Engineering and Physical Sciences Research Council (EPSRC) grant will be used to carry out research in the layers of defence to assist computer systems or organisations against malicious attacks.

By Mr John Stevenson (Senior Communications Officer), Published (Updated )

City University London's Centre for Software Reliability (CSR), has won a £563,089 Engineering and Physical Sciences Research Council (EPSRC) research grant to model and test layers of “defence in depth”, namely, AntiVirus products, Intrusion Detection Systems (IDS), Firewalls and the implicit layers for defence created by the inherent robustness to attack of the applications and platforms being attacked (e.g. diverse operating systems and applications).

Titled “Diversity and Defence in Depth for Security – A Probabilistic Approach (D3S)”, the three-year research project will be led by Principal Investigator (PI) Dr Ilir Gashi and co-investigators, Professor Lorenzo Strigini, Dr Andrey Povyakalo, Professor Bev Littlewood and Professor Robin Bloomfield.

Dr Gashi, whose main research interest is in the assessment and evaluation of the dependability and security of systems, especially those built out of off-the-shelf software components, said organisations need to have a clear idea of the diversity of defence layers required for their organisations: “It is crucial that these defences be diverse in order to detect and/or prevent intrusion attempts.

As in security in general, there is a need to support decisions through quantitative approaches and seeking answers to questions such as: ‘Should a given available budget be spent on a specific defence X or two weaker defences Y and Z which, however, when combined, promise better security than X alone?’ and ‘in this threat environment, what is the likelihood of a successful intrusion achieving damage worth £y this year?’ Our research project sets out to provide methods for answering these kinds of questions, inevitably in probabilistic terms, with a clear understanding of the levels of trust that one can invest in these methods.”

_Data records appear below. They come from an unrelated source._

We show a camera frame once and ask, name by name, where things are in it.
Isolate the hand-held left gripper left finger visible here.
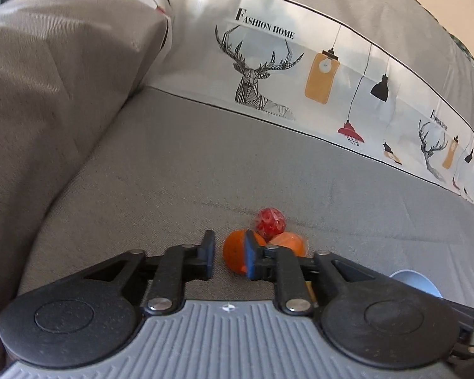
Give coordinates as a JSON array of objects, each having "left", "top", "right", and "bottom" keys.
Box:
[{"left": 79, "top": 230, "right": 216, "bottom": 316}]

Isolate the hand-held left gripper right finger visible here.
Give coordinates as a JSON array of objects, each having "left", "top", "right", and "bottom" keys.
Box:
[{"left": 245, "top": 230, "right": 388, "bottom": 316}]

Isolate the plastic orange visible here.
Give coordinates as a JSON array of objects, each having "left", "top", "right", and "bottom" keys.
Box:
[{"left": 266, "top": 232, "right": 307, "bottom": 258}]

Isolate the red plastic fruit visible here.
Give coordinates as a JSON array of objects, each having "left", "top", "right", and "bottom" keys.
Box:
[{"left": 255, "top": 207, "right": 287, "bottom": 242}]

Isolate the light blue plate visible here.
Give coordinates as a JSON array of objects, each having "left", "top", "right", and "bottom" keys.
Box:
[{"left": 390, "top": 269, "right": 443, "bottom": 298}]

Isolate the grey printed sofa cover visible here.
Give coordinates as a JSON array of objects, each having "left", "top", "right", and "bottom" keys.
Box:
[{"left": 0, "top": 0, "right": 474, "bottom": 364}]

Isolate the grey covered sofa armrest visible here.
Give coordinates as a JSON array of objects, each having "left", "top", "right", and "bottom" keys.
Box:
[{"left": 0, "top": 0, "right": 174, "bottom": 364}]

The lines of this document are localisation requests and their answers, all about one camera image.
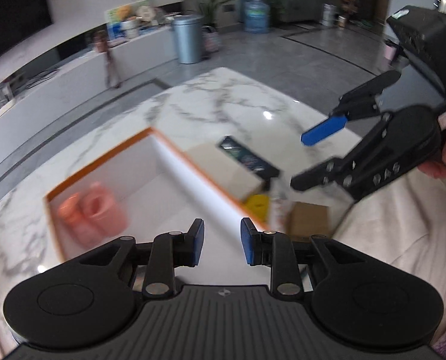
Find orange cardboard box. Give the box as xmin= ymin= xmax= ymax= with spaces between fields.
xmin=45 ymin=127 xmax=270 ymax=267

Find white knitted pot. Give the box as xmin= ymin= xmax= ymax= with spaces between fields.
xmin=121 ymin=20 xmax=140 ymax=39

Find white marble television console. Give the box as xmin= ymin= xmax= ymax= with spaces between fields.
xmin=0 ymin=26 xmax=178 ymax=154

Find small brown cardboard box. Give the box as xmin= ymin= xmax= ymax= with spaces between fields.
xmin=286 ymin=202 xmax=330 ymax=239

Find pink woven bag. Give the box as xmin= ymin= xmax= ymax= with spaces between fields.
xmin=202 ymin=26 xmax=221 ymax=59

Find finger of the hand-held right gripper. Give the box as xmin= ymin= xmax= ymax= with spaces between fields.
xmin=301 ymin=70 xmax=401 ymax=147
xmin=290 ymin=112 xmax=392 ymax=192

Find blue water jug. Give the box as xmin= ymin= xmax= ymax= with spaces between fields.
xmin=243 ymin=0 xmax=271 ymax=34

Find beige clothing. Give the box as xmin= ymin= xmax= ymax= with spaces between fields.
xmin=333 ymin=172 xmax=446 ymax=346

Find blue-grey trash can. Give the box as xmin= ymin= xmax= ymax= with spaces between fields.
xmin=171 ymin=14 xmax=205 ymax=64

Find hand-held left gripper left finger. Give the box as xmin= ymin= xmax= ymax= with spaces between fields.
xmin=71 ymin=217 xmax=205 ymax=298

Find pink plastic bottle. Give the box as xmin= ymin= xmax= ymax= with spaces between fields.
xmin=57 ymin=192 xmax=92 ymax=249

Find pink cups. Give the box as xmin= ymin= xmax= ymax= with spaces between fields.
xmin=78 ymin=182 xmax=128 ymax=239

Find yellow tape measure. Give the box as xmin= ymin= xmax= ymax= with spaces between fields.
xmin=245 ymin=194 xmax=271 ymax=219

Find cream rectangular box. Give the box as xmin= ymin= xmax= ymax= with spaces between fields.
xmin=185 ymin=145 xmax=268 ymax=203

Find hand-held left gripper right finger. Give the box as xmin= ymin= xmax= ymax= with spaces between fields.
xmin=240 ymin=217 xmax=366 ymax=296

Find black packet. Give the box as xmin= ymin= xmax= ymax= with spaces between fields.
xmin=218 ymin=135 xmax=280 ymax=181

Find long-leaf potted plant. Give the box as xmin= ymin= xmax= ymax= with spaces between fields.
xmin=176 ymin=0 xmax=238 ymax=27

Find green canvas painting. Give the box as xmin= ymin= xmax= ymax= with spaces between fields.
xmin=105 ymin=0 xmax=156 ymax=40

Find white bucket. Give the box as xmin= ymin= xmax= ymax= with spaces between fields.
xmin=322 ymin=4 xmax=338 ymax=27

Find white tube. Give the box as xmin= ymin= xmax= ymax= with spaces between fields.
xmin=268 ymin=178 xmax=293 ymax=230

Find brown bottle with strap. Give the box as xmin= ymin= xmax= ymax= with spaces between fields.
xmin=93 ymin=30 xmax=124 ymax=90

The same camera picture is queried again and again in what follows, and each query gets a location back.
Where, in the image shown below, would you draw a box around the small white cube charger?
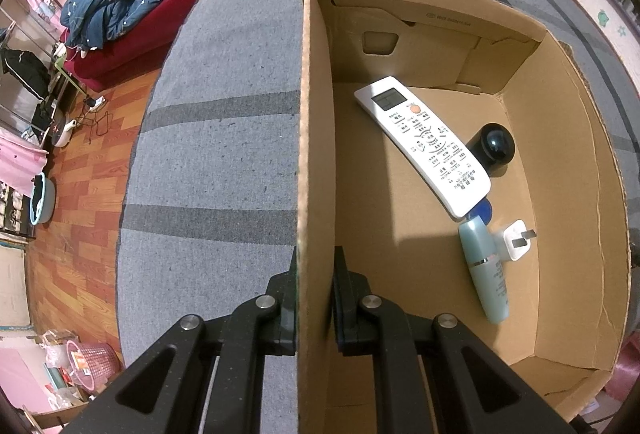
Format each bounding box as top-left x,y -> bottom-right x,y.
492,219 -> 538,263

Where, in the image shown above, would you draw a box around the clear plastic bags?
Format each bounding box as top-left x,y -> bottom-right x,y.
42,329 -> 87,410

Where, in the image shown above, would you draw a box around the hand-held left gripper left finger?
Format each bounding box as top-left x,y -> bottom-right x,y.
60,244 -> 301,434

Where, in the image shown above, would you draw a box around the red tufted sofa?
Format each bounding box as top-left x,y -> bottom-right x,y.
62,0 -> 251,92

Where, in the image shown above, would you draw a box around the pink satin curtain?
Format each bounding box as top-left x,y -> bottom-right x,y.
605,334 -> 640,395

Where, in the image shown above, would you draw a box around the grey plaid blanket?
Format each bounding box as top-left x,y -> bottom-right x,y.
115,0 -> 640,434

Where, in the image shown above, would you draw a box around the light blue cosmetic bottle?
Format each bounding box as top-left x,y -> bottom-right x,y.
457,217 -> 511,326

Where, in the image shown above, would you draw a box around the black round knob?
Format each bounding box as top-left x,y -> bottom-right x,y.
465,123 -> 516,177

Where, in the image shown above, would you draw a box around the pink hanging cloth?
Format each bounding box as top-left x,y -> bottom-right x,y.
0,134 -> 48,200

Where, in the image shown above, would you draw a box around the blue key fob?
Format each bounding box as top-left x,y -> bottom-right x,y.
462,201 -> 493,227

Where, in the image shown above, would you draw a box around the pink plastic basket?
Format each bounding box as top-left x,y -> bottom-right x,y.
65,340 -> 123,387

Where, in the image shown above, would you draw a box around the white round appliance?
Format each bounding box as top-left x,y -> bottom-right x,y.
52,119 -> 77,147

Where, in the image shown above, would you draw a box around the white remote control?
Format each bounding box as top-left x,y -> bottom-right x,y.
354,76 -> 492,220

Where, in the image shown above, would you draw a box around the brown cardboard box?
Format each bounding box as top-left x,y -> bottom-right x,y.
295,0 -> 628,434

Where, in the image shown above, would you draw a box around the green frame side table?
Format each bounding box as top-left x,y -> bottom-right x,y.
50,59 -> 81,101

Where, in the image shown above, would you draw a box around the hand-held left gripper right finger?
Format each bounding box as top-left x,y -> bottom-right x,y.
332,247 -> 576,434

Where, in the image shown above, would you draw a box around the black hanging garment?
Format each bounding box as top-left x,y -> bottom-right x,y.
2,48 -> 48,100

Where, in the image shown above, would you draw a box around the blue plastic basin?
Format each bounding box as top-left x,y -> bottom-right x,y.
27,174 -> 56,225

Dr Gashi hopes that this research project will build a greater degree of predictability into an organisation or system’s layers of defence:

“There is a difference between measuring how secure a defence system has been in the past and predicting how secure it will be, as attackers develop new techniques and security vendors try to adapt. We need methods that allow us to predict the security of one (or several) layers of defences based on what we have seen in the past. Predictions may be in terms of the probabilities of: the time to next attack; the rate of attacks that we can expect in a given time interval; vulnerabilities existing in a set of defences etc; and since these will never be infallible we need methods for assessing how well they perform so that their users know how much confidence to have in these predictions.”

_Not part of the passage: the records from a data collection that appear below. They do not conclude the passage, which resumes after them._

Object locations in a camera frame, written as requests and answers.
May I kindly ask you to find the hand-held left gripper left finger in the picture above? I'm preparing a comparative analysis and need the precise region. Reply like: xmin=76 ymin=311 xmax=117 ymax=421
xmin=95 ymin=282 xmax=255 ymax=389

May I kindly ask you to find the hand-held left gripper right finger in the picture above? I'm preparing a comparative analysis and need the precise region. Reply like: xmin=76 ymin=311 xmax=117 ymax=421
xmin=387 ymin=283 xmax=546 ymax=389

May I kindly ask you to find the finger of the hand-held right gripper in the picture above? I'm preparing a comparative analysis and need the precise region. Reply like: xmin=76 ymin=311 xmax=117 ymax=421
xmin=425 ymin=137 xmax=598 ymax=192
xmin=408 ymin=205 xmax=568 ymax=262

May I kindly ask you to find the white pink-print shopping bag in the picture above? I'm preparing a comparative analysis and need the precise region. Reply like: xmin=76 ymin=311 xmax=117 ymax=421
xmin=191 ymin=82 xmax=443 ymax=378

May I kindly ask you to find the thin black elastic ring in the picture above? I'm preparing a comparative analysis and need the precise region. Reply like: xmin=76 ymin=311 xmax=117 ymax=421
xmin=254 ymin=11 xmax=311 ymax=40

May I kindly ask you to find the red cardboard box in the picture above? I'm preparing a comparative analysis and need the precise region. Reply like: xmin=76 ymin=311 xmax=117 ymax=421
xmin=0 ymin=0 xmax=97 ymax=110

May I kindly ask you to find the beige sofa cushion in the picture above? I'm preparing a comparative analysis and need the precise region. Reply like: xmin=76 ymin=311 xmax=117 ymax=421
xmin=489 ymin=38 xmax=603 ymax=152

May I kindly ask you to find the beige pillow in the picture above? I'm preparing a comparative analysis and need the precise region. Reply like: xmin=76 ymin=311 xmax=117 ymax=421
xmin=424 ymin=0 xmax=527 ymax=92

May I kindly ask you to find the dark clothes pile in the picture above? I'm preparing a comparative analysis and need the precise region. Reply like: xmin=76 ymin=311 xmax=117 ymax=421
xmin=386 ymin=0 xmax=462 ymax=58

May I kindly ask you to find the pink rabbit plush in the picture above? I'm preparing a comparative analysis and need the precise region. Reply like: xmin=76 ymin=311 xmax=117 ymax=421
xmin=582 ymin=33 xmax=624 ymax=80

The research from this D3S project will enrich the contents of several modules of the MSc in Management of Information Security and Risk (MISR) led by the CSR and the MSc in Cyber Security.

Definition
Defence in depth
Defence in depth is the coordinated use of multiple security countermeasures to protect the integrity of the information assets in an enterprise. The strategy is based on the military principle that it is more difficult for an enemy to defeat a complex and multi-layered defence system than to penetrate a single barrier.